Evaluating organizational opportunities involves workflow assessment and how it contributes to the organization’s value proposition. Over many years of working with clients, we have developed a standard method to document work in any organization. We find this approach can be used to define any environment and provide a good foundation for assessing how the organization fulfills its mission, vision, and value proposition. Summarized following is a systematic and efficient method to document work in your organization.
Define the Scope of the Enterprise.
The Enterprise contains all of the work activities necessary to deliver its mission, vision and value proposition. In a larger organization such as a public company, the Enterprise is typically a division profit center. In a smaller organization, it is typically the only (or at least primary) profit center.
The Enterprise Diagram identifies the Business Systems contained in the Enterprise and the primary inputs, outputs and purpose of each Business System.
Determine the Business Systems that Deliver the Business Model.
Business Systems are the primary functions that make up the Business Model. They are typically known by names such as Procurement, Human Resources and Finance. We have found that twelve standard business systems can be used to define any organization regardless of size, shape, or industry. The breadth and depth of each business system may vary by situation, but the fundamental purpose remains largely the same. The twelve standard Enterprise Business Systems include Sales and Marketing, Product Development, Operations, Procurement, Customer Service, Finance, Equipment, Facilities, Human Resources, Information Technology, Enterprise and Improvement.

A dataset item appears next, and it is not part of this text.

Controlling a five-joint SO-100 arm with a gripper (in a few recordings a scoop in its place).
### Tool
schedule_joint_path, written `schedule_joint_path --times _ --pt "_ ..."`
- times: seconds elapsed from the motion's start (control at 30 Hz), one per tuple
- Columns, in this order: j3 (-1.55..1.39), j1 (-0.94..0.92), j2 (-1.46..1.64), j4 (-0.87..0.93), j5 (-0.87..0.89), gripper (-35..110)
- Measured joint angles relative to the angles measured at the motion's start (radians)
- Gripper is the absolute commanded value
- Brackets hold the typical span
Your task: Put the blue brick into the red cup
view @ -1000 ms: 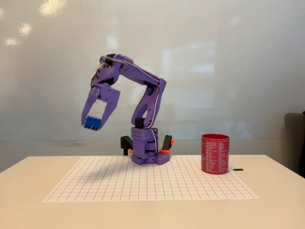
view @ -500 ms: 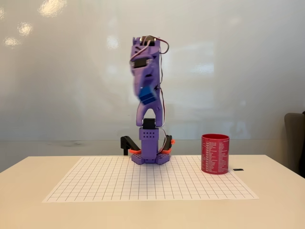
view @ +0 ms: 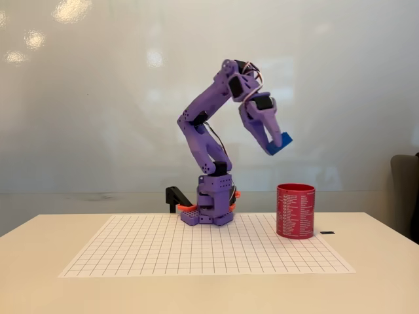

The Business System Diagram identifies Business Processes, Process Owners, Process Purpose, Primary Suppliers and Inputs, Primary Customer and Outputs, and Process Connectivity. Because the BSD connects interrelated processes, it provides a useful visual model for workflow connectivity that identifies cause-and-effect relationships impacting Business System performance.
Identify the Business Processes that Power each Business System.
A Business Process is a series of activities that receives a product or service (the input) from a supplier, adds value to that product or service through a transformation (the process), and then delivers a different product or service of more value (the output) to a customer. A collection of Business Processes connects to deliver the value proposition of a Business System.
A Business Process is documented through a Process Map, which creates a visual model of the activities taking place within a process.
Document the Tasks that Form each Business Process.
Tasks represent a series of actions, events, and decisions that combine to transform a supplied input into a delivered output the customer values. Tasks access organization knowledge, which includes a wide variety of content, such as work instructions, records, data, policies, standards, training, metrics, bills of materials, specifications, regulatory requirements and patents. By correctly locating knowledge sources and uses, an organization can better manage its knowledge and place it where it adds the most value.
Tasks (and their utilization of knowledge) are traditionally documented through Standard Operating Procedures (SOPs) in the form of work instructions, operational definitions and other valuable explanatory narrative.
Document Work in Your Organization.
By defining responsibilities through documented work that must be efficiently and effectively delivered, instead of the hierarchical reporting relationships typically found on organization charts, the organization is in a far stronger position to improve performance and better meet customer expectations. While improving a task is generally good, improving a business process will yield more benefit, and improving an overall business system will give even far greater value and benefit to the organization. Sustainable improvement requires documenting workflow and then addressing the many improvement opportunities that surface during the documentation effort.